Dataset excerpts:

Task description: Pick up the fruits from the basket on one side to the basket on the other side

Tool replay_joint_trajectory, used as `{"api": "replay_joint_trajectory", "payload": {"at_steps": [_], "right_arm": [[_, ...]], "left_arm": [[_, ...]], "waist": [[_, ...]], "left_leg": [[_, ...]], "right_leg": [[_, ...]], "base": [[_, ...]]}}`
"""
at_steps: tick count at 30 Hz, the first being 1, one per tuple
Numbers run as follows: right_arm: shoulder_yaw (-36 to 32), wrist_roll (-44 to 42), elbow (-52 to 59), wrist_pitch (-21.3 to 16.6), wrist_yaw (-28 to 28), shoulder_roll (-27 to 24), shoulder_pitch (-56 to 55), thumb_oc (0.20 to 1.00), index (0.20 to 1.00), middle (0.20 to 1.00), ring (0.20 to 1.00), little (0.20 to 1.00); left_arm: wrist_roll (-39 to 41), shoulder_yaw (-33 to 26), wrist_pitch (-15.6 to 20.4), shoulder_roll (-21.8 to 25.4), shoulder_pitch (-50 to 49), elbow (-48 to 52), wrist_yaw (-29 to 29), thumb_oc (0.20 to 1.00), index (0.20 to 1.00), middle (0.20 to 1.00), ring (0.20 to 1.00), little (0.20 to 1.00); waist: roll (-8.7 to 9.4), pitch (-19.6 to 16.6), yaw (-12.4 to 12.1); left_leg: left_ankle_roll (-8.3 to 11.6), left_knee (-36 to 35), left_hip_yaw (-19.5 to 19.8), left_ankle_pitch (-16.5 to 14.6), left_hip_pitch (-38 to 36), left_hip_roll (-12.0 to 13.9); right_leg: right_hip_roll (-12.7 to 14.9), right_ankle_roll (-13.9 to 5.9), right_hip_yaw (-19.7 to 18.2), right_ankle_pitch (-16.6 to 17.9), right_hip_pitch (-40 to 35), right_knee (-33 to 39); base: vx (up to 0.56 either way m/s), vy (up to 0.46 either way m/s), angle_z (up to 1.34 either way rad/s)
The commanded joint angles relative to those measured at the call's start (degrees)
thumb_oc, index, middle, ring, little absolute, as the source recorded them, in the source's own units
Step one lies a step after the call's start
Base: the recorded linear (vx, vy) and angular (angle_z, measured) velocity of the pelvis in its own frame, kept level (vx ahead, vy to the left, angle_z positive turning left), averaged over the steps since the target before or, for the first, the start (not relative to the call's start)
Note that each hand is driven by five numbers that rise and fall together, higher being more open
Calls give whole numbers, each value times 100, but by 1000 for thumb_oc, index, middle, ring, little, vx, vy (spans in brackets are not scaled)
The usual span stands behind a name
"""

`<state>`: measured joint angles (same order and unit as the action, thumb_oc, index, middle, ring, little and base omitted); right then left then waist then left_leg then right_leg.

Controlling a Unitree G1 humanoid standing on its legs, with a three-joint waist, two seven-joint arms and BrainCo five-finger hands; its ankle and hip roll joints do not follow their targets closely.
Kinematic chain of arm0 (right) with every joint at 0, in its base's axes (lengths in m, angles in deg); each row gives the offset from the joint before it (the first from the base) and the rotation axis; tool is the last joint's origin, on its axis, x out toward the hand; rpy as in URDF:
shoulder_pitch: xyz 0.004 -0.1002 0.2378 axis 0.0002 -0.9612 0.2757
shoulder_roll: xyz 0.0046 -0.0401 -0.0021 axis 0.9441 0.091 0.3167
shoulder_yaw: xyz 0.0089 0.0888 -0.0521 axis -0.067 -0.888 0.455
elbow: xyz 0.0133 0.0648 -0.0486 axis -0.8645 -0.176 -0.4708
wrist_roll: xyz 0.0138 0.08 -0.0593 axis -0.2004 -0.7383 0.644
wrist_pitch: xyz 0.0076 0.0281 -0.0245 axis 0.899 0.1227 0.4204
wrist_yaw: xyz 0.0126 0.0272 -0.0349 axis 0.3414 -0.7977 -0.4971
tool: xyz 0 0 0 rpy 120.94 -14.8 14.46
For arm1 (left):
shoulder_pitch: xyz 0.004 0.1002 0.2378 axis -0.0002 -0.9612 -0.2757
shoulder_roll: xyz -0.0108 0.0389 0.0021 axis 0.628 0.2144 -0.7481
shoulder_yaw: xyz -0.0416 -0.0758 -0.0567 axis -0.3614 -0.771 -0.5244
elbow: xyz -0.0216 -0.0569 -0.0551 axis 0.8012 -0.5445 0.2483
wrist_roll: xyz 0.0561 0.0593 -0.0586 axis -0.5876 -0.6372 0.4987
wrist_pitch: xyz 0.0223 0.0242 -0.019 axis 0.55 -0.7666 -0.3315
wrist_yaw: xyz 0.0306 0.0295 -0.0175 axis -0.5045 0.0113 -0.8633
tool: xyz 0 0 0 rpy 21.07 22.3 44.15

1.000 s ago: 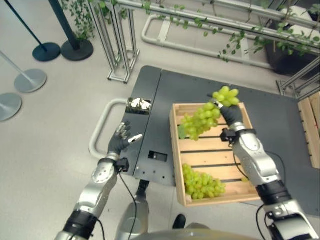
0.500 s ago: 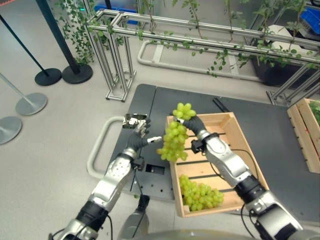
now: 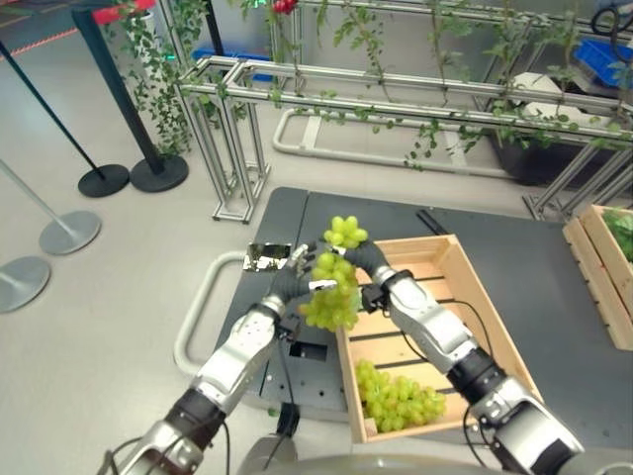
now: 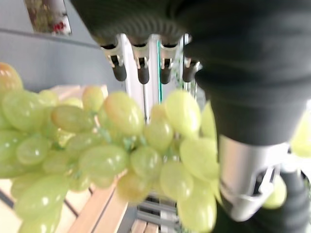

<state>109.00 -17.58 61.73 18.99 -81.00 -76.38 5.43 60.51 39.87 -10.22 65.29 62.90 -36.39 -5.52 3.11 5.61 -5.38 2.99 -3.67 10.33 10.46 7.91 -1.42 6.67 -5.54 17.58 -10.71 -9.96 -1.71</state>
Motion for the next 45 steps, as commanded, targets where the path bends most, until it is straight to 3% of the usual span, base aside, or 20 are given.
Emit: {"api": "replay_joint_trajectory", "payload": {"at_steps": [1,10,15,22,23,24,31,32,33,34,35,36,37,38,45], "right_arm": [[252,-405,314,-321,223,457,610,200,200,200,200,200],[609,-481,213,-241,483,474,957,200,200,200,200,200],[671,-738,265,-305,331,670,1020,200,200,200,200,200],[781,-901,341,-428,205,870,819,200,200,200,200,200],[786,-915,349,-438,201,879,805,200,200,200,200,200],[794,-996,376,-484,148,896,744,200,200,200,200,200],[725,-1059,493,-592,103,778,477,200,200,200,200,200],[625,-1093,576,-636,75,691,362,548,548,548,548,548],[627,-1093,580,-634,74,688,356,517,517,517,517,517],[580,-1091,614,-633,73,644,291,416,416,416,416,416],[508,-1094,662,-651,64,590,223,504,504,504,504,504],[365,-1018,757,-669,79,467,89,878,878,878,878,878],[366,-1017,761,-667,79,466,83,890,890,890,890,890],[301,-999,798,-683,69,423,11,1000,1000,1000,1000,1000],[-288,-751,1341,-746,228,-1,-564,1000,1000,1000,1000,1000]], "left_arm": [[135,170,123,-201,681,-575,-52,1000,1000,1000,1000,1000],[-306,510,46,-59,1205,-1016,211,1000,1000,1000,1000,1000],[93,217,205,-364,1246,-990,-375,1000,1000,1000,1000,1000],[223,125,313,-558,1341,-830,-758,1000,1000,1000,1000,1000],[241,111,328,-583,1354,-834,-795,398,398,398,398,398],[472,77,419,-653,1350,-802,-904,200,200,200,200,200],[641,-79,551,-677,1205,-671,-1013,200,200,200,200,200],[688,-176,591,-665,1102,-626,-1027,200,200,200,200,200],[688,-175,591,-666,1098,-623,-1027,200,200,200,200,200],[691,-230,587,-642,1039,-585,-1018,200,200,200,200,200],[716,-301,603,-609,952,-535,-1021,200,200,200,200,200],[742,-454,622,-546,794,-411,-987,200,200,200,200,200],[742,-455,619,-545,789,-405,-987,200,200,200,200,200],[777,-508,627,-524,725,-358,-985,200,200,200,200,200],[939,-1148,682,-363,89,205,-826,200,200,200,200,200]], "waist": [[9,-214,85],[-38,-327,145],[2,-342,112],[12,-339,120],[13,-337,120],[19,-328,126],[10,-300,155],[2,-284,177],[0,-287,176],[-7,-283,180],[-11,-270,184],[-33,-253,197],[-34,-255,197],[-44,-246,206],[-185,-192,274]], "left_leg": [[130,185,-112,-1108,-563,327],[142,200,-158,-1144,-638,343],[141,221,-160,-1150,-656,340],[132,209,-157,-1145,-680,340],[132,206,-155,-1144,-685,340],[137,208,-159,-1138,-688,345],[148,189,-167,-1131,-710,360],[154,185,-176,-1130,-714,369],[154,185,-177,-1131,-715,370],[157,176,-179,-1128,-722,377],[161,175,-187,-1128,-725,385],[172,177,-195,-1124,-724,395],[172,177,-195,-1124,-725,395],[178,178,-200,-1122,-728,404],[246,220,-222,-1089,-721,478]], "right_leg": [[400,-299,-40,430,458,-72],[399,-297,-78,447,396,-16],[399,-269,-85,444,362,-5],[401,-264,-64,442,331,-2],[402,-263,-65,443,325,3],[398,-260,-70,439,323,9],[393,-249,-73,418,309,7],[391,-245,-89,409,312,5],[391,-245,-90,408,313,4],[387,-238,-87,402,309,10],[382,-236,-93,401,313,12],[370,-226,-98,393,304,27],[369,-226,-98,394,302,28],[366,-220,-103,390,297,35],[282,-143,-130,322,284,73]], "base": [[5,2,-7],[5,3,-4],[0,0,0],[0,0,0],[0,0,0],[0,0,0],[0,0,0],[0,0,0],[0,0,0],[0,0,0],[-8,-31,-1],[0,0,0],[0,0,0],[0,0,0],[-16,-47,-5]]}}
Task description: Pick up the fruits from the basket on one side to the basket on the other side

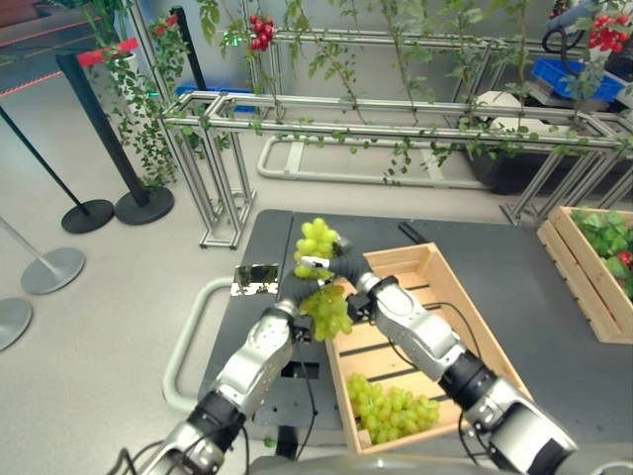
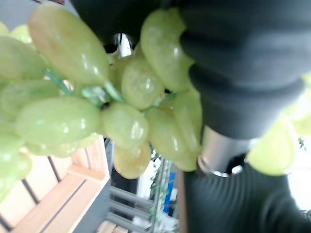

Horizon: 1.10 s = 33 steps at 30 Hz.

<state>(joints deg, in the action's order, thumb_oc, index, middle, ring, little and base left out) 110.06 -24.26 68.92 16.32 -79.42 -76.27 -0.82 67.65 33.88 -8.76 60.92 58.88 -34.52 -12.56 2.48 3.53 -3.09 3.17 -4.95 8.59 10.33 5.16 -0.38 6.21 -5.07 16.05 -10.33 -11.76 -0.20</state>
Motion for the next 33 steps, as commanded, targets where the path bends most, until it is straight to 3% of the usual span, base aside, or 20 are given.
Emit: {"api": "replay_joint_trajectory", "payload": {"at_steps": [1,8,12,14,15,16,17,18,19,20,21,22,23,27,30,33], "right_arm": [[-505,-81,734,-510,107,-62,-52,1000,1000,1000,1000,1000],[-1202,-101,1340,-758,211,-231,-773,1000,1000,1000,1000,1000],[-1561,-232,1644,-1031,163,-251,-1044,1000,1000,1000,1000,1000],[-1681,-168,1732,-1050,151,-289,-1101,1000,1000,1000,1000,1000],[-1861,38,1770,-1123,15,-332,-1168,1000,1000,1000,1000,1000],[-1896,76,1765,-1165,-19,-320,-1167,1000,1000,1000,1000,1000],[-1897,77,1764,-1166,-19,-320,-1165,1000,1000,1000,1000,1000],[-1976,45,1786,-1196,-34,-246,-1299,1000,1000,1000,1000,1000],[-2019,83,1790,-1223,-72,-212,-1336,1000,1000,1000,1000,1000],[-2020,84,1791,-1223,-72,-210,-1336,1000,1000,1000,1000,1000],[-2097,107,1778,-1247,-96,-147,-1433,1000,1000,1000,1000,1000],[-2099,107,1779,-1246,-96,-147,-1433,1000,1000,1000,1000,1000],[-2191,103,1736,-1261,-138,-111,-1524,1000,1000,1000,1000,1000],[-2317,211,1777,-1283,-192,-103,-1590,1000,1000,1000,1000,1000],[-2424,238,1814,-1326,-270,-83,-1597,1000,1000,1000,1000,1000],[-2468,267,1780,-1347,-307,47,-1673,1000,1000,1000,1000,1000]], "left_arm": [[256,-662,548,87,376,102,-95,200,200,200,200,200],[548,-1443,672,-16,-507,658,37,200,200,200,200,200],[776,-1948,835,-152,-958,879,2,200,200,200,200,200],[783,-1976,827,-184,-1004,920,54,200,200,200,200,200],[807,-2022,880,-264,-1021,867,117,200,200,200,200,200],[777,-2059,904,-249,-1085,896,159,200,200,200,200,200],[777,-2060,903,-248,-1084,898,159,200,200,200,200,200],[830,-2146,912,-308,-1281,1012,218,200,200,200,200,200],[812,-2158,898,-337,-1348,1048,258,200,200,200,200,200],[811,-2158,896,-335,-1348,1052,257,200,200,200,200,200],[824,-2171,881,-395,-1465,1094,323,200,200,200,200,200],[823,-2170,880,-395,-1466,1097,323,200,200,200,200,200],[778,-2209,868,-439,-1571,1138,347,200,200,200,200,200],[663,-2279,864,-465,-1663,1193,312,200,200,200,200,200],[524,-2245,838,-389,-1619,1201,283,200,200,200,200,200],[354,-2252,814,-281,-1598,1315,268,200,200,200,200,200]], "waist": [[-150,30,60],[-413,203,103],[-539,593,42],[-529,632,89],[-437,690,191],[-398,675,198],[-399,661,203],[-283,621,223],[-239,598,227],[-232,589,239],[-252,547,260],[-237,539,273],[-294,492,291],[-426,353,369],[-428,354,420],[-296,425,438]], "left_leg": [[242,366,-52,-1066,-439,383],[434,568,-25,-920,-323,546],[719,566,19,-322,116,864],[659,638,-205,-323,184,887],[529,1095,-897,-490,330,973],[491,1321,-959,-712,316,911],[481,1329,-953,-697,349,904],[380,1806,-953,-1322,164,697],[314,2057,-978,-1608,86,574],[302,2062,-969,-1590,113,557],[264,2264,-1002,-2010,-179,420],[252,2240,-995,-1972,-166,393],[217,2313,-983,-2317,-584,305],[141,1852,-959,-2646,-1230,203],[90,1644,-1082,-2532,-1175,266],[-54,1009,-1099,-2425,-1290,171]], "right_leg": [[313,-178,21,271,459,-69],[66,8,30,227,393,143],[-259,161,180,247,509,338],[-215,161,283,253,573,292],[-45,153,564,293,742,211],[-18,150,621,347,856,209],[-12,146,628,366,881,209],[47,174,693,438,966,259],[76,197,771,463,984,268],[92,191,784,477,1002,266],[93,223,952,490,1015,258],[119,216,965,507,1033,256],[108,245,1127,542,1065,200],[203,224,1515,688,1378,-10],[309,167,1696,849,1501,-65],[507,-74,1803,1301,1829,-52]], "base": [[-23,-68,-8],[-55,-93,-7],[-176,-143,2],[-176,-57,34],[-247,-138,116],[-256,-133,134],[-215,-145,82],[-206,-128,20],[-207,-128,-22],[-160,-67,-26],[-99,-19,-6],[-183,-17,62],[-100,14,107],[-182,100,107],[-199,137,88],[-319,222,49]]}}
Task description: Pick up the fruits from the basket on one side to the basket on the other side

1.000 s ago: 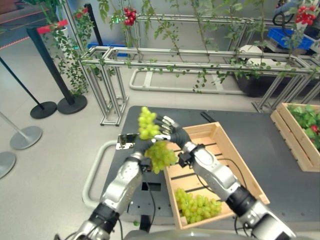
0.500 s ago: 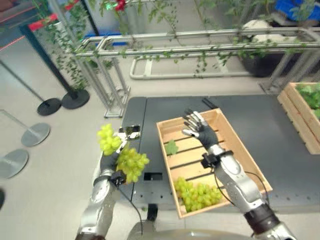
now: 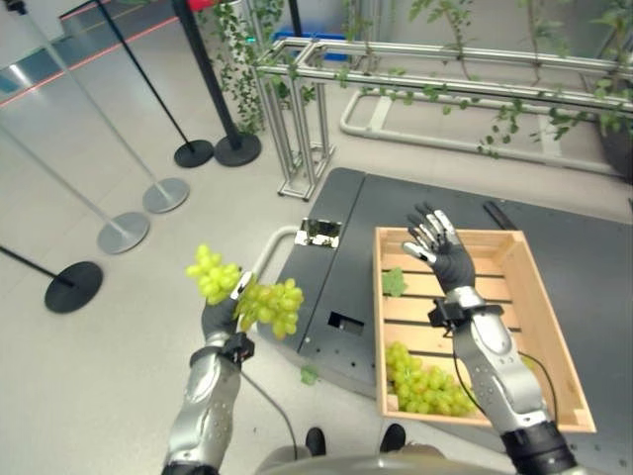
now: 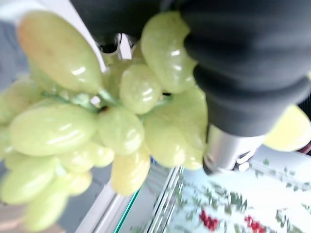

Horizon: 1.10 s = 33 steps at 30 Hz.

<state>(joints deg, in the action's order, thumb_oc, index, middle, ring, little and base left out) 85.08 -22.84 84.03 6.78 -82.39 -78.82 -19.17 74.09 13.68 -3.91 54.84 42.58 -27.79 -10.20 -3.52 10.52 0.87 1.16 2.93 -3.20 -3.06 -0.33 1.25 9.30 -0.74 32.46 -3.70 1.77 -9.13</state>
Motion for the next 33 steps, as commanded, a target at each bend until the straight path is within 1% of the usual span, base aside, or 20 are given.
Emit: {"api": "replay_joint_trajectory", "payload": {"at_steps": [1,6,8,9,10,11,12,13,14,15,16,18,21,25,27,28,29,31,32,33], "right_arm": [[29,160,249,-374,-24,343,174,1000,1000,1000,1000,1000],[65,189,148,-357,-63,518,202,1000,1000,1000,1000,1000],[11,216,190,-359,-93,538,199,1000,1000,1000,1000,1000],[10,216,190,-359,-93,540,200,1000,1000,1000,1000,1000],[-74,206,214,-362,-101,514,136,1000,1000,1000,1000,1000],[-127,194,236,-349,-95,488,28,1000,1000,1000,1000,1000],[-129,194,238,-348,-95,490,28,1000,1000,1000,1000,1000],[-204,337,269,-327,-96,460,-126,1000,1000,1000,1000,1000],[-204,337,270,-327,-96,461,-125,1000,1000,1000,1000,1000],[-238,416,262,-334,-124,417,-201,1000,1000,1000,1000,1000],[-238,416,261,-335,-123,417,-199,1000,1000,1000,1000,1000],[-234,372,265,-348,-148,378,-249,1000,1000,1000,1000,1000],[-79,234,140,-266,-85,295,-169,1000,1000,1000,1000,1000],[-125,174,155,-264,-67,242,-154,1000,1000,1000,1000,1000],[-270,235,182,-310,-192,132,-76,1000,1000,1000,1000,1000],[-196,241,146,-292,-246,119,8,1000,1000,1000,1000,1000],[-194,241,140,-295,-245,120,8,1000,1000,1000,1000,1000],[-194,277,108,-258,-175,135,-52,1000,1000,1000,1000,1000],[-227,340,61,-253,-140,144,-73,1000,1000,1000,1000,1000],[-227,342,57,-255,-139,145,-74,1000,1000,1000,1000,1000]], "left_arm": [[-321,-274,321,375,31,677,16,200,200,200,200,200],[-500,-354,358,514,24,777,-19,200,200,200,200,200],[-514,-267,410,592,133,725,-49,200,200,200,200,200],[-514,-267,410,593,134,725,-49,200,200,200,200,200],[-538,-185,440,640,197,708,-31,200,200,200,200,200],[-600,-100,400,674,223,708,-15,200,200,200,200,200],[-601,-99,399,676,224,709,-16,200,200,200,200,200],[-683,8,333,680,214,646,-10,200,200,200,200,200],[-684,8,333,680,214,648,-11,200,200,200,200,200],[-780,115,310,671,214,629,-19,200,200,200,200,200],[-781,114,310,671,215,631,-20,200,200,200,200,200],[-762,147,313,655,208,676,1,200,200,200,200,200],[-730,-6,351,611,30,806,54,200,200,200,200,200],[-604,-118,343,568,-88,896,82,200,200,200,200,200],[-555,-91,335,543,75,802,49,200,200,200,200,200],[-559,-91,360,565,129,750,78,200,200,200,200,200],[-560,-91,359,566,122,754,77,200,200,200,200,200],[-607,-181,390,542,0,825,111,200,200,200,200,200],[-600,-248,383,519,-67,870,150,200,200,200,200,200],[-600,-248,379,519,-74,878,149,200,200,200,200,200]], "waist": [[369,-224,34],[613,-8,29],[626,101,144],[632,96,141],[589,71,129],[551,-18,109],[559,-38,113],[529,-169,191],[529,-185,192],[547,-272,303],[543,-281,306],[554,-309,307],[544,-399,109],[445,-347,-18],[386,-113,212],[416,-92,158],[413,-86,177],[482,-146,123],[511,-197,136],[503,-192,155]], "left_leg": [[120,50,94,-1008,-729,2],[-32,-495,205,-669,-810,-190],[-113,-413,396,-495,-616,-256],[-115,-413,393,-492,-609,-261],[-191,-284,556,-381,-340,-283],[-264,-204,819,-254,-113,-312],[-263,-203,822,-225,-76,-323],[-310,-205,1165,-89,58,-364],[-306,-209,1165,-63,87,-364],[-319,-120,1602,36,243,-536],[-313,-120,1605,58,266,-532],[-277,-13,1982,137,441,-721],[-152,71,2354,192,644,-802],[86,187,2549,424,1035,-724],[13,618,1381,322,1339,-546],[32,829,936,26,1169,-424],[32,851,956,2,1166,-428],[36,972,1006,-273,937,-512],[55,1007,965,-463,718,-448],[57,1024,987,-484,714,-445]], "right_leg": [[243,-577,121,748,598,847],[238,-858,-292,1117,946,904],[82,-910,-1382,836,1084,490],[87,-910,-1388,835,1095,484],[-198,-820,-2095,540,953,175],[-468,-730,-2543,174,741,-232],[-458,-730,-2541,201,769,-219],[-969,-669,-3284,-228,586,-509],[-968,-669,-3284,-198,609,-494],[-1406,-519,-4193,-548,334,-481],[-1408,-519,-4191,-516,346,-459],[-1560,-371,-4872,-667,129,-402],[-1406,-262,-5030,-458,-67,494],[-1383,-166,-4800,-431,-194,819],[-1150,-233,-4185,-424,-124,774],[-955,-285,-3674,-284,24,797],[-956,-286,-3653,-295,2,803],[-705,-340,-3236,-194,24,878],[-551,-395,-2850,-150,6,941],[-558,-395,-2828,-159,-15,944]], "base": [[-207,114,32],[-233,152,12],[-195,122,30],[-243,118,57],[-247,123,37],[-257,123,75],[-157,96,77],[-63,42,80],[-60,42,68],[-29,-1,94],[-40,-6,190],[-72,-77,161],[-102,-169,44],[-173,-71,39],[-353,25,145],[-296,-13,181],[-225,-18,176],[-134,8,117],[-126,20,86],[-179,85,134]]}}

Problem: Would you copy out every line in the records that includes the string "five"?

Task result:
Note that each hand is driven by five numbers that rise and fall together, higher being more open
Controlling a Unitree G1 humanoid standing on its legs, with a three-joint waist, two seven-joint arms and BrainCo five-finger hands; its ankle and hip roll joints do not follow their targets closely.

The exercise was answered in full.